> Exercise
List the lines of this listing that hold the word "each".

> Data provided
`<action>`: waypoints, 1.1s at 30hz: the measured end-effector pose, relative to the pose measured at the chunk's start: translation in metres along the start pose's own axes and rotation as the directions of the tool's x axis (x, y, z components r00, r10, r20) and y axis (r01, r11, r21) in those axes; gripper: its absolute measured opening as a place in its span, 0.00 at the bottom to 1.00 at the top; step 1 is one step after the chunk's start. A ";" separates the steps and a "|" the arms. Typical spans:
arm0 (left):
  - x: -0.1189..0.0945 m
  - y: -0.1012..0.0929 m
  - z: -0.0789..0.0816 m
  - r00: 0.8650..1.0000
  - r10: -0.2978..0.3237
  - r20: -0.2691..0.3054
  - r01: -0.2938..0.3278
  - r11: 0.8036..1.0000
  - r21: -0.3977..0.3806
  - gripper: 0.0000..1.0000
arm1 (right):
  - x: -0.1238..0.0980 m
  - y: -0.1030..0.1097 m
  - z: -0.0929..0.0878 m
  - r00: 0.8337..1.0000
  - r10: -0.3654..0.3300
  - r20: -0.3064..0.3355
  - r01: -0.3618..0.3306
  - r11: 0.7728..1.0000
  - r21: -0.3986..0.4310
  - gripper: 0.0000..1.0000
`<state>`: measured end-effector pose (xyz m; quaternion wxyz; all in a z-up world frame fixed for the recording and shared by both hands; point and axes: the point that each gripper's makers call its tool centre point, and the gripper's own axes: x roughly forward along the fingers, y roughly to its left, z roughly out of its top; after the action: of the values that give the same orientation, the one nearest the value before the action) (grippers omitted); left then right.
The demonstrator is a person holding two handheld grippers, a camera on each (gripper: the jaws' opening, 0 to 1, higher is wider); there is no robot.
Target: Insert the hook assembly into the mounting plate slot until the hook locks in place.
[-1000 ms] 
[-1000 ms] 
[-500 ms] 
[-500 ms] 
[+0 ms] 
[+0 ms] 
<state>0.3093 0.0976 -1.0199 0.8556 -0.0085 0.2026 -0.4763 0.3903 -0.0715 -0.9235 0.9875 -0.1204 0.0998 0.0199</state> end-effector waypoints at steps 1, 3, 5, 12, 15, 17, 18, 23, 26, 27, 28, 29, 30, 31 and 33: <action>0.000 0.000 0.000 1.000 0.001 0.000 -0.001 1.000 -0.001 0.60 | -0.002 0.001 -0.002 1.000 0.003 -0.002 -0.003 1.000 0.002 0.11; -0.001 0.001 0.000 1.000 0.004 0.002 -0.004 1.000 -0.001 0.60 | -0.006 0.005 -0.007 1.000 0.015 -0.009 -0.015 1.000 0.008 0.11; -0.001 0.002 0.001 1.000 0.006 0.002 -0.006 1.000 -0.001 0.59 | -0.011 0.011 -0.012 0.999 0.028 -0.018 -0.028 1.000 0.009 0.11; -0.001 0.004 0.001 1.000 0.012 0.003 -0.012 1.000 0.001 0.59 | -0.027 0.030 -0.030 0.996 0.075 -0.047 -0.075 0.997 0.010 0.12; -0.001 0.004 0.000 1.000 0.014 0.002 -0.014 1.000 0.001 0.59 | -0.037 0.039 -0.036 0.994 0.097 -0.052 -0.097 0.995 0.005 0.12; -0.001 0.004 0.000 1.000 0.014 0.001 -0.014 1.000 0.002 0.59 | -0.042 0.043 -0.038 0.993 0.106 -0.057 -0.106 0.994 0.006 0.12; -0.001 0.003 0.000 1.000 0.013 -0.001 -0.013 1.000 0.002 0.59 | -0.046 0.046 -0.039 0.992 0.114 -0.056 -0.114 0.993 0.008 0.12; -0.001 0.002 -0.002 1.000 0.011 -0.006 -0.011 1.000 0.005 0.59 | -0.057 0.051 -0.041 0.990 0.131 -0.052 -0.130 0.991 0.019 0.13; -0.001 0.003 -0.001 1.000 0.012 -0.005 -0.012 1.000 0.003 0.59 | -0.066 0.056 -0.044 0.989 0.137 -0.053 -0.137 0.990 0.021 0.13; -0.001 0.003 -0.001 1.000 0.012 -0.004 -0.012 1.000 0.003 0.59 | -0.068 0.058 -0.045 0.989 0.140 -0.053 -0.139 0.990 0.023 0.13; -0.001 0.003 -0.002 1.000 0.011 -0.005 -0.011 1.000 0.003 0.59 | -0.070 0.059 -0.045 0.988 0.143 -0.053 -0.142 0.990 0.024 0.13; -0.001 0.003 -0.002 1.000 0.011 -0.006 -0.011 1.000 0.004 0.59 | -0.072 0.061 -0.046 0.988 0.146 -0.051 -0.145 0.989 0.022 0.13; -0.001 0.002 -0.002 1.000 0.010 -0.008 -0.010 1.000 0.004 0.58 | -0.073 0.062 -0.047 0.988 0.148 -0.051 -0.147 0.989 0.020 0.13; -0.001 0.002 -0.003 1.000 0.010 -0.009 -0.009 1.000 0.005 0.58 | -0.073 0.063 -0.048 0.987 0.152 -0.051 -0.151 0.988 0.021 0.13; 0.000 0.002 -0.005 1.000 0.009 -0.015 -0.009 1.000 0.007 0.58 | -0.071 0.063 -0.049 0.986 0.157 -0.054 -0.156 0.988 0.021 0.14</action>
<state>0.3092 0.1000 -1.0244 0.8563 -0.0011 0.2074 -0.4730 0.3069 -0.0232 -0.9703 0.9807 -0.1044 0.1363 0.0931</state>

> Reply to the task
`<state>`: measured end-effector pose (xyz m; quaternion wxyz; all in a z-up world frame fixed for the recording and shared by both hands; point and axes: the point that each gripper's makers call its tool centre point, and the gripper's own axes: x roughly forward along the fingers, y roughly to its left, z roughly out of its top; after the action: of the values that give the same orientation, the one nearest the value before the action) (grippers omitted); left then right.
The demonstrator is a person holding two handheld grippers, a camera on each (gripper: the jaws' opening, 0 to 1, higher is wider); there is no robot.

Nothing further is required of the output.